Just how much money can, and should, a school district pile up in the bank?
A newly appointed District 200 school board finance committee will look to address that issue in the coming months. The Finance Advisory Committee was approved in the spring. This week, the committee members were announced by Oak Park and River Forest High School. The group's charge is to help the high school figure out what is a reasonable fund balance and how to reach that level, said Jeff Weissglass, chair of the committee and a recently elected school board member. Two other newly elected school board members -- Tom Cofsky and Jackie Moore -- are also committee members.
The 15-person group includes D200 Supt. Steven Isoye, former Oak Park Village President David Pope and two members of the District 97 elementary school board. Several community members with a background in finance and other school officials round out the committee.
The high school has received praise and criticism from community members concerning its $100 million-plus fund balance. The committee is expected to help explain OPRF's finances better to the community.
"What I heard through the campaign were people who were certainly concerned about the size of the fund balance," said Weissglass, who was elected in April.
The high school's fund balance grew greatly between 2005 and the present. OPRF successfully passed a referendum in 2002, it's last time going to the voters for more money. But later the high school was able to collect millions more via the state's "phase-in" provision. The provision allows a taxing body to collect any monies that weren't initially collected in a referendum. OPRF's use of the phase-in continues to rub many Oak Park voters the wrong way.
"There's lingering unhappiness about that; a distrust of a board that was sitting 10 years ago and what they did," Weissglass said. "It feels like it's just been percolating in the community."
Weissglass added that he's not looking to relitigate past decisions but to look toward the future.
As a board committee, the group's meetings, slated for twice a month beginning July 15, will be open to the public. Meetings will also be recorded and posted on OPRF's website (www.oprfhs.org). The committee will meet through December and is expected to make a recommendation to the board as it finalizes its end-of-the-year levy. The board will decide then if the committee should continue, says John Phelan, D200's board president.
The pros and cons of high fund balances
Supporters of OPRF's fund balance, which is currently around $123 million, say the money is needed to deal with pressing issues, such as upcoming renovations to OPRF, as well as the state's unsettled pension crisis. Opponents argue, among other things, that stockpiling cash is a way to avoid going back to voters for a referendum — OPRF has looked to push its next referendum off for at least another six years.
Phelan acknowledges those concerns but gives previous board some slack over their decisions.
"The comment keeps coming up that we have too much money, which is the easy question. The hard questions are how much should we have and how do we get there in a responsible way that preserves the district's interest long-term," he said.
Weissglass noted that along with pensions and renovations, the high school is projecting a jump in overall enrollment in the coming decade, requiring the need for more staff and space in the building.

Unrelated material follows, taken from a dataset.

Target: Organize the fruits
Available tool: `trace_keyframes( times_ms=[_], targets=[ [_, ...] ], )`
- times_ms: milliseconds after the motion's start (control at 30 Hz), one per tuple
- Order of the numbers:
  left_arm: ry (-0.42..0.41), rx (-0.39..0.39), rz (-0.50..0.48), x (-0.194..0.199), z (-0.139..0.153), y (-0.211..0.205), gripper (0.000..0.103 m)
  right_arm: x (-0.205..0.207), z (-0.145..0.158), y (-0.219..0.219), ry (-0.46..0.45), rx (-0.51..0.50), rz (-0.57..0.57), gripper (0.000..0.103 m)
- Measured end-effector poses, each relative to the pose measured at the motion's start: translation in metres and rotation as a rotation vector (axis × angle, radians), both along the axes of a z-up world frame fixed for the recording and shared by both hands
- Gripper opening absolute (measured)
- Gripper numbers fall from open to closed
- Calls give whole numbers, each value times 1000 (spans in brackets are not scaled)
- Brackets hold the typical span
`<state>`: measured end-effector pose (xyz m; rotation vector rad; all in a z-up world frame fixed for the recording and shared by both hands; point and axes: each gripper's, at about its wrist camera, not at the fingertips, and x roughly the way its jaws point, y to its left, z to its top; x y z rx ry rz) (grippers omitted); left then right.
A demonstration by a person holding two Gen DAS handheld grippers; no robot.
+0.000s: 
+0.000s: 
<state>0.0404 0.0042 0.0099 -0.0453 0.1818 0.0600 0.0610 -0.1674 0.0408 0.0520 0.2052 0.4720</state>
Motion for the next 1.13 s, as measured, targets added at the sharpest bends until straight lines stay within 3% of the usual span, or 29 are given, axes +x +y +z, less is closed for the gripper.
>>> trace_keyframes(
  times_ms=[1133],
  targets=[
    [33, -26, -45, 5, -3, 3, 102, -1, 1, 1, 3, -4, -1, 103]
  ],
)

"One piece of what this committee is is let's take a deeper dive into those things and ask what kind of expenses are we actually looking at in what timeframe, and what's the appropriate way to finance each of those," he said.
Around the time of the phase-in, supporters said that money would help with, among other things, the school's lingering achievement gap.
Opponents argue that the gap hasn't budged, and that much of the money hasn't been spent at all. Phelan, however, believes the issue isn't that simple.
"I didn't just want to go and spend that taxpayers' money so that we could spend it and get rid of it so that we wouldn't be criticized," he said. "But the question was, we're in sort of uncharted territory in terms of how do you find a way out of this, and that's what I'm hopeful this committee will do."